Bryan Ferry: These Foolish Things (1973)
Bryan Ferry surprised Roxy Music fans 40 years ago with this wildly eclectic covers set. Sometimes campy, sometimes sophisticated, Ferry’s interpretations range from a deranged version of the Stone’s “Sympathy for the Devil” to a tongue-in-cheek romp through the ‘60s pop classic, “It’s My Party.” Moments of shimmering beauty abound as well, especially on Ferry’s cover of Brian Wilson’s “Don’t Worry Baby” and the title track.

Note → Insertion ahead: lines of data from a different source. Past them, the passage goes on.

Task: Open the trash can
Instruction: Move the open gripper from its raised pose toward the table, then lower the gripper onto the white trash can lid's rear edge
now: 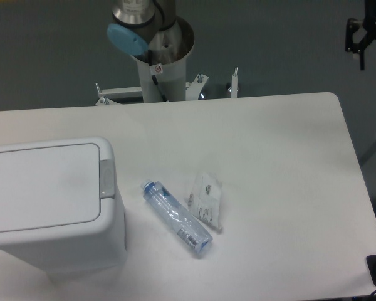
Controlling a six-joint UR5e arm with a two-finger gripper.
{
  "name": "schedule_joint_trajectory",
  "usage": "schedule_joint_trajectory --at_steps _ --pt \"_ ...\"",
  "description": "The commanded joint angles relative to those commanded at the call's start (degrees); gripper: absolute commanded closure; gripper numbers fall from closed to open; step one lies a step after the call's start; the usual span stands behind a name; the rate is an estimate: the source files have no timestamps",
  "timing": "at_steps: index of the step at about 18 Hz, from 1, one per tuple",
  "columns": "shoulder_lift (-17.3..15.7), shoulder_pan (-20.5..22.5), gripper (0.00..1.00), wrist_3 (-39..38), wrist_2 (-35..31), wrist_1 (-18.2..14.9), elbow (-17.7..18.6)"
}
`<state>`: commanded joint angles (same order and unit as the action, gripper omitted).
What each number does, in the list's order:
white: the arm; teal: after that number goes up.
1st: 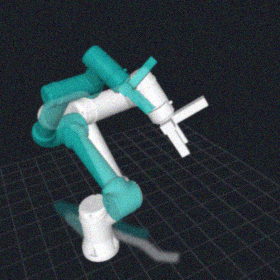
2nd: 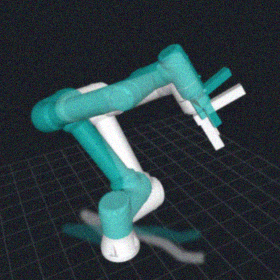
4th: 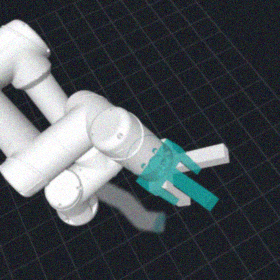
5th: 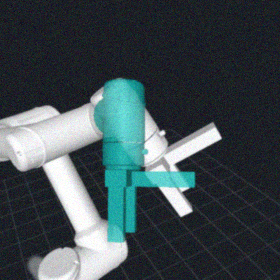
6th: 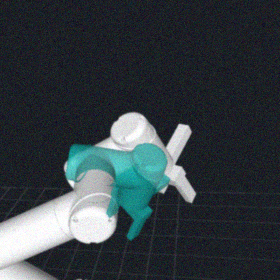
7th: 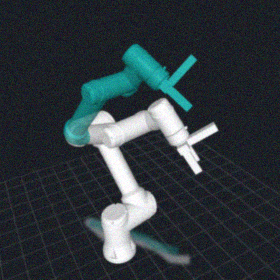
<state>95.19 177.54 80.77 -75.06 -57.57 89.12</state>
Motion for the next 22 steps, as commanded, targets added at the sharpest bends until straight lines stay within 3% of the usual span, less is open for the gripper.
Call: schedule_joint_trajectory --at_steps 5,8,9,12,13,17,20,22 --pt "-0.35 -0.61 0.0 -2.62 0.17 0.0 0.09" --pt "-0.61 -5.7 0.0 -12.1 0.18 0.09 0.61" --pt "-0.79 -6.5 0.0 -15.44 0.18 0.35 0.79" --pt "-1.05 -14.04 0.0 -29.22 -0.09 0.7 0.7" --pt "-3.23 -16.41 0.0 -37.36 0.09 -0.17 1.14" --pt "-3.78 -25.73 0.0 -55.67 0.79 -2.73 1.41" --pt "-2.03 -30.66 0.0 -66.59 6.13 -2.46 -0.52" --pt "-1.58 -31.37 0.0 -71.52 10.79 -2.37 -0.53"
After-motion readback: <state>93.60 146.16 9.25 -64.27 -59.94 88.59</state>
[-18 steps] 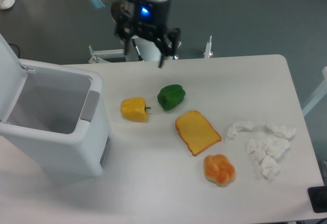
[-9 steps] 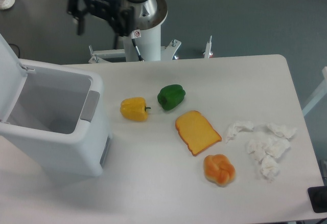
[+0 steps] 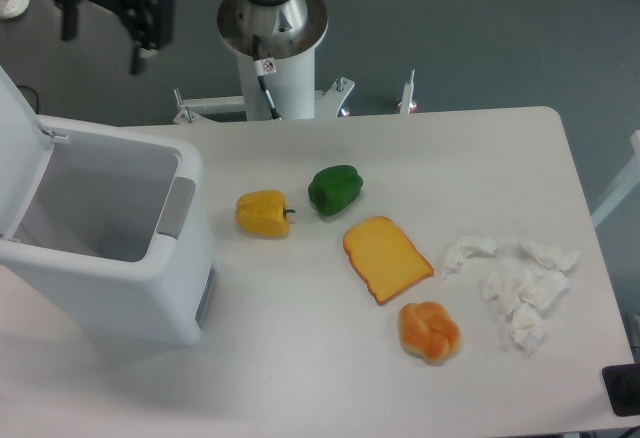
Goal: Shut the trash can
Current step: 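Swing the gripper over the peppers toward the open trash can lid, then position the gripper behind the raised lid of the trash can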
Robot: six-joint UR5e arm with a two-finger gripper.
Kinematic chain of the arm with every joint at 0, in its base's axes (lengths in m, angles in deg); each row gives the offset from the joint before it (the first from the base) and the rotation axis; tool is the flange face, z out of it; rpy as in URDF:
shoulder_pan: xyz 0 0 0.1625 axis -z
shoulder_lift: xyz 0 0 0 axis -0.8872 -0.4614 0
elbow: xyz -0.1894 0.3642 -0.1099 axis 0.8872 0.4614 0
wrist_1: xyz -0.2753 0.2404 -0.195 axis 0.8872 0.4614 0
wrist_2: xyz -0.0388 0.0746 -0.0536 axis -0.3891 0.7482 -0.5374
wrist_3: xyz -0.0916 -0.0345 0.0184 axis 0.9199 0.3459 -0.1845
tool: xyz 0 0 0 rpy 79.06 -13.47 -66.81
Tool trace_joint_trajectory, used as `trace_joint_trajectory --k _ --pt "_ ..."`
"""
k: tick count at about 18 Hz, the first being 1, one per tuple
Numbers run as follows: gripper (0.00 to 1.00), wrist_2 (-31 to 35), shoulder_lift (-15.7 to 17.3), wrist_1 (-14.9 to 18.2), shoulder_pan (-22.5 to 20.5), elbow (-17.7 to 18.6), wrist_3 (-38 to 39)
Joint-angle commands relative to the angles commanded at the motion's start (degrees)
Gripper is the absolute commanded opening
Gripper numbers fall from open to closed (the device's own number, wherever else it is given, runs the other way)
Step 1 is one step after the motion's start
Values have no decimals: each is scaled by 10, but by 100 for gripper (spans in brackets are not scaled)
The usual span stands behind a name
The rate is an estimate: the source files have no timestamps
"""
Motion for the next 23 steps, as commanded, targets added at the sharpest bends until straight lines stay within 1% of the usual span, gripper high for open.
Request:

The Ramones: Acid Eaters (1994)
The Ramones gave full voice to their love of ‘60s garage-rock nuggets on this sparkling covers disc, recorded as their career was winding down. From The Amboy Dukes’ “Journey to the Center of the Mind” to The Seeds’ “Can’t Seem to Make You Mine,” each song is delivered with palpable affection and a sense of playful, spirited abandon. Guest appearances by Pete Townshend (on The Who’s “Substitute”) and former porn star Traci Lords offer a nice touch.